◆ Records to process
■ ■ ■

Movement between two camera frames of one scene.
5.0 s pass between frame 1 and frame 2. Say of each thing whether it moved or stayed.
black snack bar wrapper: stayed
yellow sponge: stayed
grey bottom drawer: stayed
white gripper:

■ ■ ■

Pull out all lines from the listing that contain the string "stayed".

◆ Exercise answer
5.0 s pass between frame 1 and frame 2. Say of each thing whether it moved or stayed.
black snack bar wrapper: stayed
yellow sponge: stayed
grey bottom drawer: stayed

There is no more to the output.